In Nigeria, they are very keen on the system of solidarity. When someone in a company has a baptism or other ceremony, they like to share this; they like to celebrate things together, they like to pay visits together. We don’t do things like that in Europe. For example, a colleague whose wife has had a baby, the whole company doesn’t go to visit her. You congratulate her by sending a card; that’s all. But here, they need to organize things, to go and see the person; they arrange to meet at 4pm, and all the company’s vehicles will be needed so everyone can go; you have to let them go at 4pm. Those are concessions you have to make. I don’t go myself, but I accept the fact that my department will stop work at 4pm to go to participate in something which is important for them. You have to respect that. You don’t have the choice, or otherwise you will have problems. If you want to come to Africa and do things in a Western way, it is not possible. It’ll be difficult. They don’t have the same mindset. There are some things that normally need changing: the approach to work . ..

(Case 4)

These verbatim transcripts illustrate the meaning and value systems which structure the rules of sociability of African communities, where the family is the fundamental, bedrock institution. These rules may manifest themselves in different ways from one ethnic group or one context to another. For example, in Cameroon, the ceremonies surrounding births as described in Nigeria are organized in a more private setting, among friends and family and outside the workplace.
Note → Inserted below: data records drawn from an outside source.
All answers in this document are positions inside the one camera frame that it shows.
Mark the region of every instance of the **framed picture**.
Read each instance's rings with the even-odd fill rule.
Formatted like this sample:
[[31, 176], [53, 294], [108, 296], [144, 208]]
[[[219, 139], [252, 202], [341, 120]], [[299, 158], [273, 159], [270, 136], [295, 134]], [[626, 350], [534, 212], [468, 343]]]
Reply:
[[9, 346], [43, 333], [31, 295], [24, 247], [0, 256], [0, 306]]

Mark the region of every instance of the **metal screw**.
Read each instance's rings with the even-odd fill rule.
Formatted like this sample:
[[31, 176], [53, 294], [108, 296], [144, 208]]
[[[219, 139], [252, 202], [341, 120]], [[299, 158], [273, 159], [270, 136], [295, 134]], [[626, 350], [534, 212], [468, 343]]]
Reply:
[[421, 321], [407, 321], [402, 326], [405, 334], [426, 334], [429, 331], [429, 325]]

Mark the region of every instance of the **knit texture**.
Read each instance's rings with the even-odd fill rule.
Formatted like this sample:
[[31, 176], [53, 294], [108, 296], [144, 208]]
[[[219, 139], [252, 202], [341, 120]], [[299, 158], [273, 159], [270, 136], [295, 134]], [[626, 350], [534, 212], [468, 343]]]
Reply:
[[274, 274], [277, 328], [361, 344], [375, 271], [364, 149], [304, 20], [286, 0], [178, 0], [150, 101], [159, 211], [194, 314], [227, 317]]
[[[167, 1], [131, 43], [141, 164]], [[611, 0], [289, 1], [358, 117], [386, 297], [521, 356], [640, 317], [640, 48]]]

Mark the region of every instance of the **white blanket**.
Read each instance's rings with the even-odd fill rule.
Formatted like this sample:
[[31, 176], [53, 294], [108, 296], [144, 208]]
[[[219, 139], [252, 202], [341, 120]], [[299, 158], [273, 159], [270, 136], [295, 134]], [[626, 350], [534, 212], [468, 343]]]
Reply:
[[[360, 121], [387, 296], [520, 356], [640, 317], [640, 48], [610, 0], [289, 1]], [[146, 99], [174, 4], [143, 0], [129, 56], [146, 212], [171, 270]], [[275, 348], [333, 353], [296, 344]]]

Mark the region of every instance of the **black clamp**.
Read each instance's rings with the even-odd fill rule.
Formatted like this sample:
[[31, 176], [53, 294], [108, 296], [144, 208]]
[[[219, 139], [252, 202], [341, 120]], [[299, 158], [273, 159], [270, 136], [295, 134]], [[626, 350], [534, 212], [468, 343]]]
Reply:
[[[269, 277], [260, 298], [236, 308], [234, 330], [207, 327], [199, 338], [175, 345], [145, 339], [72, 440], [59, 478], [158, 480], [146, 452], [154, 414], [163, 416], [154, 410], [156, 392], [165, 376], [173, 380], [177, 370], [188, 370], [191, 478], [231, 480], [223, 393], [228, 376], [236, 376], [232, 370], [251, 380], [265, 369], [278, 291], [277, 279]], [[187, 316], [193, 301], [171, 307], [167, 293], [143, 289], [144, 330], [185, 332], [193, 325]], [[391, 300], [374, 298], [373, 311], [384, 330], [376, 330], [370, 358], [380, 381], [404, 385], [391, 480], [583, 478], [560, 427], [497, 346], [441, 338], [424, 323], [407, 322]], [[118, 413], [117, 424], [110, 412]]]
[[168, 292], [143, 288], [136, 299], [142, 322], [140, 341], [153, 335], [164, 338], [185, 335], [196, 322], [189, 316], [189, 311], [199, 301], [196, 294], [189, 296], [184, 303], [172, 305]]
The transcripts all reflect the principle of solidarity and mutual aid (Apitsa, 2010,2013). They materialize the movement of goods and people and the flow of human energy described by Mutabazi (2004, 2009). The principle of solidarity and mutual assistance operates through exchanges of gifts and counter-gifts. All the members of a group must contribute to these exchanges as their right and duty. By respecting this flow, each member of the community (family or clan) can thrive and exist as a member recognized and supported by the other members. The circulation of people is determined by the ability to develop a network of relationships, which is a network of solidarity and reciprocity of rights and duties. From it arises a pooling of resources: this constitutes the vector for the flow of human energy enabling each member to benefit from the energy of the other members who agree to act in the common interest. It is the same principle that is at work in the creation and management of tontines (Nkakleu, 2009).

The Space/Time Equation

The data collected indicate that working hours are flexible in Nigeria to meet the constraints arising from the distance between home and the workplace.

I applied the parent-company policy as regards working hours, where we can arrive when we like between 7.30 and 9am. Except that, if you come in late, you leave late. The main thing is that the person has done his 40 hours at the end of the week. There is a minimum. You can’t arrive after 9am or leave before 3.30pm. Also, you can’t take your break between 1 and 2pm because the telephone has to be answered. You must be at your desk to reply to emails and the telephone.

(Case 4)

Our observations in Cameroon, which do not concern a spatial issue, reveal that this flexibility is authorized for executives and managers who all leave late in the evening, whereas arrival and departure times are fixed for other employees. The issue raised is one of time. We note that in each geographical context, people have a different way of treating the issues of time spent at the workplace, the length of the working day and the statutory working time.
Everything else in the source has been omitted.